Distributional effects of ultra-low rates, Part 2

Somewhat humorously, the zero-bound is succeeding where our political system is failing: general discontent has given us some pretty strange bedfellows. The more hawkish voices of course want a more aggressive policy, and are being joined by a growing number of more progressive types who’d like to see corporations making money the hard way—developing new ventures and investing in labor and productivity—instead of through the financial engineering enabled by extremely  low rates.

In a 2013 paper, “QE and ultra-low interest rates: Distributional effects and risks,” McKinsey estimated that in the US, the UK, and the Eurozone governments had garnered about $1.6 trillion while households lost about $630 billion in net interest income by the end of 2012. The authors note that some of those governmental profits fueled the automatic stabilizers, and broke out demographic groups by age, not income. The young were gainers and the old, losers. For households under age 35 who are net borrowers, the gain from lower rates has averaged $1,500 a year; for 35–44, $1,700. But older households with significant interest-bearing assets were losers. Those aged 65–74, -$1,900, and over 75, -$2,700. For the oldest group, that was a hit of 6% of income; for the youngest, a gain of almost 3%. 

They note that non-financial corporations also benefitted, by about $710B, but that had yet to translate into investment, probably because the recession lowered demand expectations. At the time they reckoned the benefit boosted profits by about 5%, one-fourth of the gain since 2007. McKinsey argues that effects of near-zero rates on asset prices were "ambiguous,” but at least in the recent U.S. instance, we’re not really convinced.

As logic would predict, they forecast a reversal of these benefits as interest rates rise.

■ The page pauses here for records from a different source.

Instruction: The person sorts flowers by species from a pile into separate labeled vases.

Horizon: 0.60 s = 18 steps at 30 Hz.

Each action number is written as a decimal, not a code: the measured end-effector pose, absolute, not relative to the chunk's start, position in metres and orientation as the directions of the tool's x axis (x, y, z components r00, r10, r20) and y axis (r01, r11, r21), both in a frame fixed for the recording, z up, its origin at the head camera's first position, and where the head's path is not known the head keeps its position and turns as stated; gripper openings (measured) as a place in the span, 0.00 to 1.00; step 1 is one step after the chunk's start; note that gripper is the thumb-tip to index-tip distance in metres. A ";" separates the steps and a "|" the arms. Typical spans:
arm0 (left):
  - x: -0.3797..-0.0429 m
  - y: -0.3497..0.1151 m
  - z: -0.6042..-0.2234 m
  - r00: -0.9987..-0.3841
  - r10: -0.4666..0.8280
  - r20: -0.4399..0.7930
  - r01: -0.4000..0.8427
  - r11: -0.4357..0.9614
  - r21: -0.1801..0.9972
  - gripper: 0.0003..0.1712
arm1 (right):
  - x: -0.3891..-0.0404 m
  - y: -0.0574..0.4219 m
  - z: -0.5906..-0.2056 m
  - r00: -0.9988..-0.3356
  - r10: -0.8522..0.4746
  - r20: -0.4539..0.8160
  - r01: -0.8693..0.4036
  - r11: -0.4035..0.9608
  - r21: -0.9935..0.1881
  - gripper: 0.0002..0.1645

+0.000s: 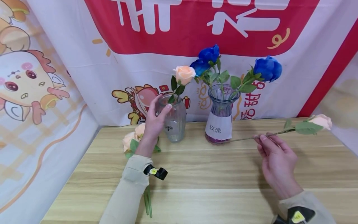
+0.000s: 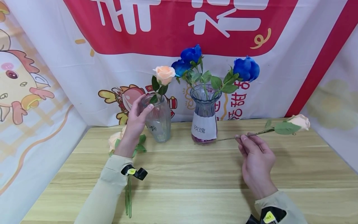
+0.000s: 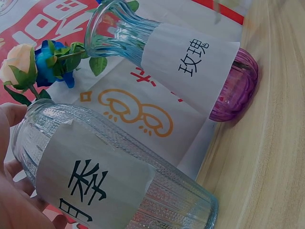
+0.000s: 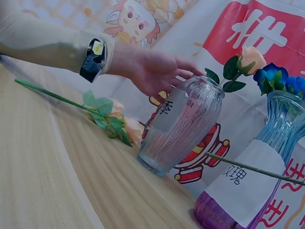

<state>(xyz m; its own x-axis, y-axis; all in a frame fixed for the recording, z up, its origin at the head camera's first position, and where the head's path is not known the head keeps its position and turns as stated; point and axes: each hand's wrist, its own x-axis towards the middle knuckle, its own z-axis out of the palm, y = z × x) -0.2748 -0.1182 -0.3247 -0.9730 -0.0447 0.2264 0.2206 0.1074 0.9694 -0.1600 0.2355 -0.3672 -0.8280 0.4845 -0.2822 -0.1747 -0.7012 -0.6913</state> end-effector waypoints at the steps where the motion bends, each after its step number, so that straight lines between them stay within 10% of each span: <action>1: -0.275 -0.118 -0.325 -0.973 -0.045 0.226 0.221 0.107 0.969 0.38 | -0.160 0.235 -0.367 -0.828 0.486 -0.279 -0.179 -0.702 -0.690 0.19; 18: -0.276 -0.117 -0.324 -0.974 -0.051 0.219 0.213 0.103 0.972 0.38 | -0.160 0.221 -0.352 -0.837 0.503 -0.215 -0.248 -0.699 -0.671 0.21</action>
<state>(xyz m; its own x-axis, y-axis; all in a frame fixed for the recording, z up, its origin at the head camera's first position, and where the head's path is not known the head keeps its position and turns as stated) -0.2758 -0.1174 -0.3244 -0.9744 -0.0507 0.2191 0.2131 0.1029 0.9716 -0.1599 0.2207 -0.3522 -0.8369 0.5034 -0.2151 -0.2476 -0.6986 -0.6713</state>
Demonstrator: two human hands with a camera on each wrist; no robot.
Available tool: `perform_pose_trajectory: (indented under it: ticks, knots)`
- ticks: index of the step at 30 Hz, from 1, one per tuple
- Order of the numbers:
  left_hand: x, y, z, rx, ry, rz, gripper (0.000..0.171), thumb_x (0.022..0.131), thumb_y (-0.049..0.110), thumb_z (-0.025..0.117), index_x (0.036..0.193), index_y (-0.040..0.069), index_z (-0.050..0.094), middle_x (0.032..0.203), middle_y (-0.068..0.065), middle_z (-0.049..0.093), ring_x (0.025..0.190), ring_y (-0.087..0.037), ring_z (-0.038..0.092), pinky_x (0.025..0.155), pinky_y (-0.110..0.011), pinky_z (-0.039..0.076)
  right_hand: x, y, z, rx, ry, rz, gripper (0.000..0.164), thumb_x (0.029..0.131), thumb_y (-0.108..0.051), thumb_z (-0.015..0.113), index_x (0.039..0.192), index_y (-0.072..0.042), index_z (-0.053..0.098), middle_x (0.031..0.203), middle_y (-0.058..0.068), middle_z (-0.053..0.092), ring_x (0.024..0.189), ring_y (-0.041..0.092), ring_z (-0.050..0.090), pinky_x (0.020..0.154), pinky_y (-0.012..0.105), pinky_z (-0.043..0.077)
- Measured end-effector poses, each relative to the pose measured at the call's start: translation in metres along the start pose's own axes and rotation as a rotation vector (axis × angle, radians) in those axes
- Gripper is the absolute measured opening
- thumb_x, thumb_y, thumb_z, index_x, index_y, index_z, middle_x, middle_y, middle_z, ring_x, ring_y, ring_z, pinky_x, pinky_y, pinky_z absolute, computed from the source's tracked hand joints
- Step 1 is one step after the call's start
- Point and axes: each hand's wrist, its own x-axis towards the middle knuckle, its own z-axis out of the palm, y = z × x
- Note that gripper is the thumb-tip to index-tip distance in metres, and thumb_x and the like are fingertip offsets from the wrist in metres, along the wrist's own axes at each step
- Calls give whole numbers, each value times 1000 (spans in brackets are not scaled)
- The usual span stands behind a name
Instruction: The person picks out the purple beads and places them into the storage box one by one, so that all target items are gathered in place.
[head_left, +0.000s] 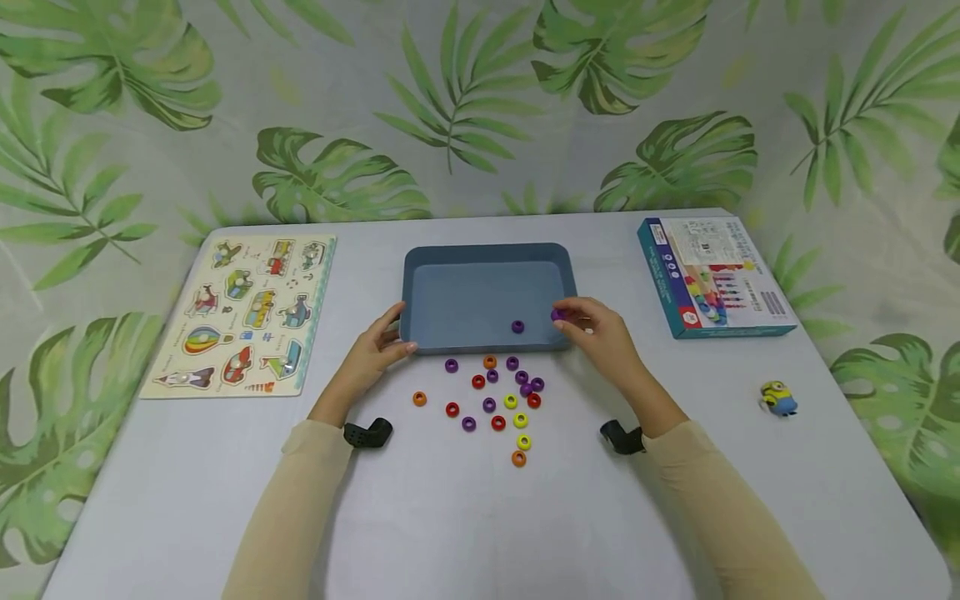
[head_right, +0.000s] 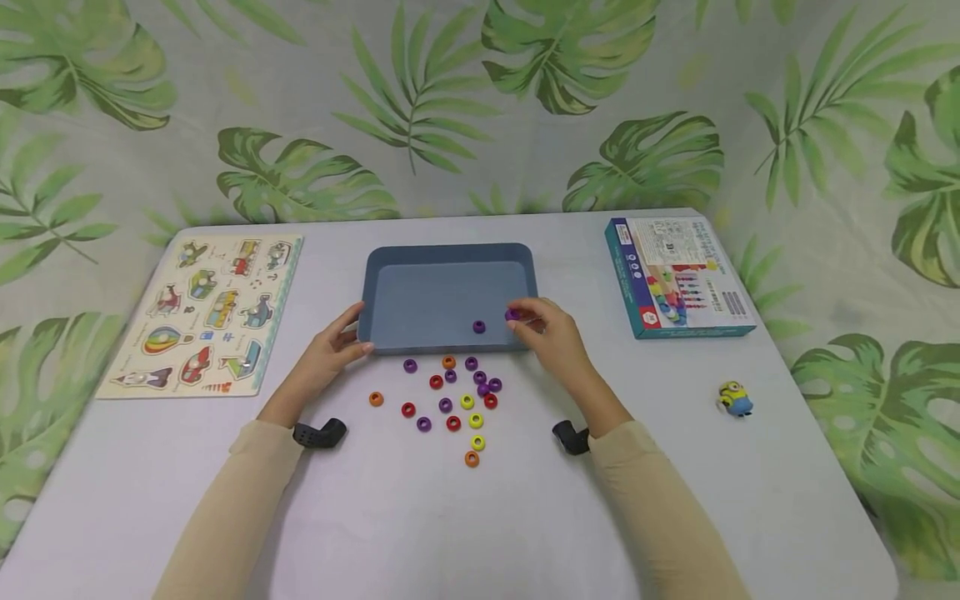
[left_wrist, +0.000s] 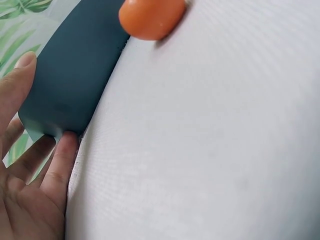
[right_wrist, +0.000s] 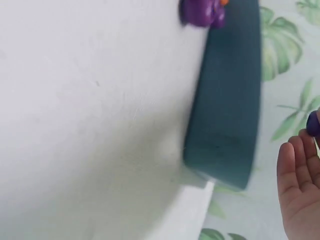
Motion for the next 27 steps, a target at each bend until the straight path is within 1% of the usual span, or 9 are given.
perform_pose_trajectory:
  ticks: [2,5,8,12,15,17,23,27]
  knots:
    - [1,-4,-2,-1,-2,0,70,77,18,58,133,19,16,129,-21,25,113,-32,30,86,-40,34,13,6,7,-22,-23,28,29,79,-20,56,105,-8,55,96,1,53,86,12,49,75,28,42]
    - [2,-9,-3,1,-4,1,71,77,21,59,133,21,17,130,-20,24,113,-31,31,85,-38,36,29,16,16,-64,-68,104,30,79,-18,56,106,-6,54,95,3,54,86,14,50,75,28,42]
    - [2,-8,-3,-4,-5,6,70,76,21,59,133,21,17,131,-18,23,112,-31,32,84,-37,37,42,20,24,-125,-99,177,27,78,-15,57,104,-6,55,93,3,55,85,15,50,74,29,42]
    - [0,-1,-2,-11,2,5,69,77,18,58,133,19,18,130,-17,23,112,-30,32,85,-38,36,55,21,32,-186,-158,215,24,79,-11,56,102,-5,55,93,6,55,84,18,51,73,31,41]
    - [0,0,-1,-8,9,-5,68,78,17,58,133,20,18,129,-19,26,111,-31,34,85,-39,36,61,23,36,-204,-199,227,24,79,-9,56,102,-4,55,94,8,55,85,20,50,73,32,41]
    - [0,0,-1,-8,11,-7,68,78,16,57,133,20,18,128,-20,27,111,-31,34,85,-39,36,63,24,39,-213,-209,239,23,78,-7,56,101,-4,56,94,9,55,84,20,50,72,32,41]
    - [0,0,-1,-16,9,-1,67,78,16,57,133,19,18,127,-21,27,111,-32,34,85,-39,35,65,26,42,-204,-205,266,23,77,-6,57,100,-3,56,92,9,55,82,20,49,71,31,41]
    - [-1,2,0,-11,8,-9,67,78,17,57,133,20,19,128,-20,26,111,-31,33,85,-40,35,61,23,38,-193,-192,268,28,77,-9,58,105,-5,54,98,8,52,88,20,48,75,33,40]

Even with large percentages of fixed-rate mortgages, the authors estimate that in the US household debt service could rise by about 7% for each 100-basis-point increase. The younger net debtors would lose the largest benefit, while the older asset holders gain share. The more capital-intensive industries, utilities, manufacturing, extraction, would take the biggest hit, and this was all before oil prices fell, but companies that “use capital productively,” will be rewarded. What a concept.

 And they forecast an increase in market volatility. No genius points for that, but a nice change.

The Federal Reserve’s most recent Survey of Consumer Finances, for 2013, tells us that increased interest income will be narrowly distributed across households. Although most recent data show that 13.8% of households own stocks directly—which rises to 48% if you include mutual funds and the like—only 1.4% of households own bonds directly. The SCF doesn’t report on bonds owned through mutual funds, but applying the indirect/direct ratio prevailing in stocks to bonds gets us only to 5% of households. About 2% of the middle decile owns bonds (9.2% own stocks), and 6.9% in the top decile. The Fed doesn’t even include a number for bond ownership for the lower decile because it’s very tiny, and the authors note that families in the highest 40% of the income distribution own bonds disproportionately, though much of that is savings bonds. “Ownership of any type of bond other than savings bonds is concentrated among the highest tiers of the income and wealth distributions,” they say.

Debts are more equally distributed. Half—52%—of the bottom 20% is in debt; 84% of the top decile. But the top has a leverage ratio (debt/income) of 8%, compared with 19% at the bottom. Leverage ratios are highest in the middle of the distribution.

Really, what jumps out at you putting this stuff together are the details, like the fact that the fraction of young families with education debt increased from 22.4% to 38.8% between 2001 and 2013, and the fraction of middle-income families who  saved fell significantly.